Politique / Sida Le Journal du Sida Février 2004

L’émail

Quand j’avais cinq ans, j’ai demandé qui était le monsieur dont la statue était placée au milieu d’une allée de la première ville moyenne qui se trouvait à treize kilomètres de mon village. Mon père m’a dit qu’il s’agissait de Bernard Palissy, un homme qui « avait fait de la poterie » de nombreux siècles auparavant. C’était une des rares personnes glamour de la région car, à l’école, on racontait souvent que cet homme était un peu fou, il avait fini ruiné parce qu’il aimait tellement son travail qu’il avait brûlé ses meubles, enfin, c’est ce qu’on disait. A l’époque, et toujours aujourd’hui, j’avais été marqué par cette histoire parce que je me demandais, comme tout le monde, comment on pouvait en venir à affamer sa femme et ses enfants pour faire des poteries. Cet homme devait visiblement être plus amoureux de son four que de sa famille. Dans le Lot-et-Garonne, ce mythe représente une idée très forte, c’est d’ailleurs pourquoi certains lycées portent le nom de Palissy. Je trouvais qu’il s’agissait là d’une reconnaissance un peu paradoxale : on présentait à la jeunesse, dans le cadre de l’éducation, un homme qui avait été quasiment détruit par son savoir.
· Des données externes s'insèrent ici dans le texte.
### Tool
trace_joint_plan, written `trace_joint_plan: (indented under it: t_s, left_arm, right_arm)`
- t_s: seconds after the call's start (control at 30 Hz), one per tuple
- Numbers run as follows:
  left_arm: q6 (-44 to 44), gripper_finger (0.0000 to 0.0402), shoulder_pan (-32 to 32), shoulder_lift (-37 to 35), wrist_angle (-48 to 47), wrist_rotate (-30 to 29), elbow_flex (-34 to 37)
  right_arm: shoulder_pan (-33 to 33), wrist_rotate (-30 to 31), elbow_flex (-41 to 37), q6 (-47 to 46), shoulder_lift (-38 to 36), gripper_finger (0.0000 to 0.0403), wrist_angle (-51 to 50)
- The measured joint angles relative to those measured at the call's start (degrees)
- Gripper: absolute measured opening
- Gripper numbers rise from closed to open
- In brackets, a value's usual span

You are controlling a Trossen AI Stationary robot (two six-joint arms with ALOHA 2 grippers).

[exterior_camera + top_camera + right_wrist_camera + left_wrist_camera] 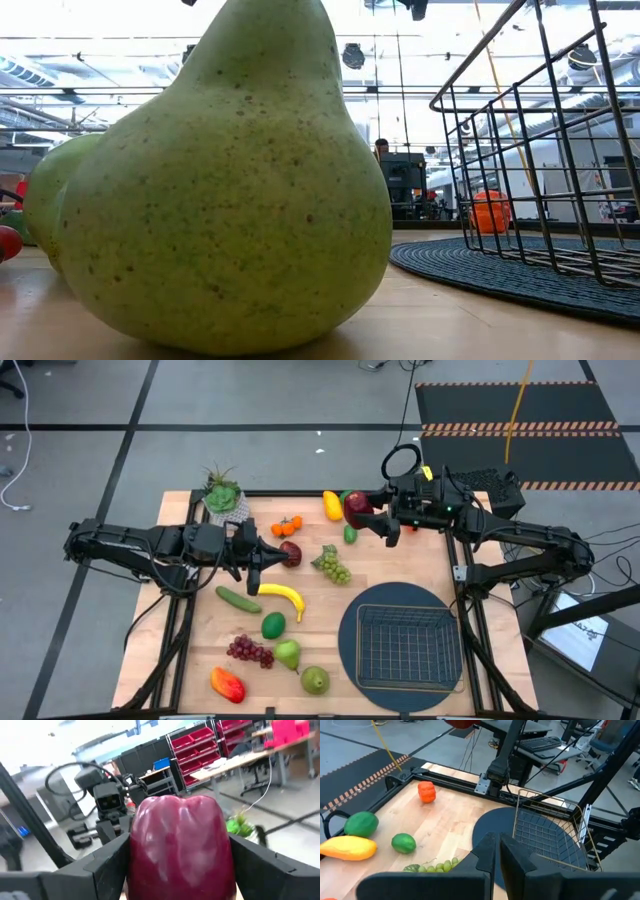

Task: Build produce basket
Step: Put the right apple into the gold wire basket

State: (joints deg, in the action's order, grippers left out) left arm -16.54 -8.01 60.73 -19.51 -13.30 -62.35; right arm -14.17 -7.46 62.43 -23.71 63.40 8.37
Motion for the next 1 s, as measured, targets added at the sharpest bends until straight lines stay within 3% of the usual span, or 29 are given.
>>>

Plus récemment, je suis tombé sur un article de l’International Herald Tribume sur une exposition qui a lieu, en ce moment, au Metropolitan Museum of Arts. On y parlait d’une étrange école de poterie, qui est née à la même époque que Bernard Palissy, à l’autre bout du monde. Pour résumer, un jour, un maître de thé très influent s’est penché sur le cas de certaines poteries qui sortaient du four avec de sérieux défauts. Pour lui, ces défauts étaient précisément ce qui rendaient ces objets jolis et même uniques. Dans son entourage et au-delà, la levée de bouclier fut générale. On considérait que ce maître de thé avait une théorie qui frisait le sacrilège. Et pourtant, cet homme insista, si bien que très vite, l’aristocratie nipponne la plus élevée se mit à boire le thé dans des bols difformes, boursouflés, parfois fissurés. Cet homme, Furuta Oribe, donna son nom à cette école esthétique qui représente une enclave peu connue dans l’art japonais.

Je ne suis pas un artiste, c’est pourquoi le point de vue de Palissy m’a toujours fait un peu peur. Jusqu’où peut-on aller pour faire comprendre ce qu’on a à dire ? Mais je crois que les idées nous portent et qu’elles nous poussent à se débarrasser du superflu pour les mener à terme. Je vois bien que ce que je dis sur l’état spirituel des gays ne peut être compris que par les personnes qui ont encore un peu de spiritualité. Les autres me regardent comme si mon four produisait des objets mal formés, qui ne peuvent pas se vendre. Pire, ils passent devant ma maison en se disant : « Le fou vit ici ». Je sais très bien que cette chronique est un des rares espaces qui me permettent de communiquer, de loin, avec les personnes qui travaillent encore sur le sida. Mois après mois, je vois l’association que j’ai créée tomber, glisser, perdre le sens des réalités. Je n’ai aucun problème pour admettre et accepter que les choses doivent disparaître un jour. La roue tourne, comme on dit. Mais il est triste de penser qu’on a créé une œuvre, et Act Up en est une, qu’on puisse l’offrir sans arrières pensées et qu’au final, ce sont les autres qui la détruisent.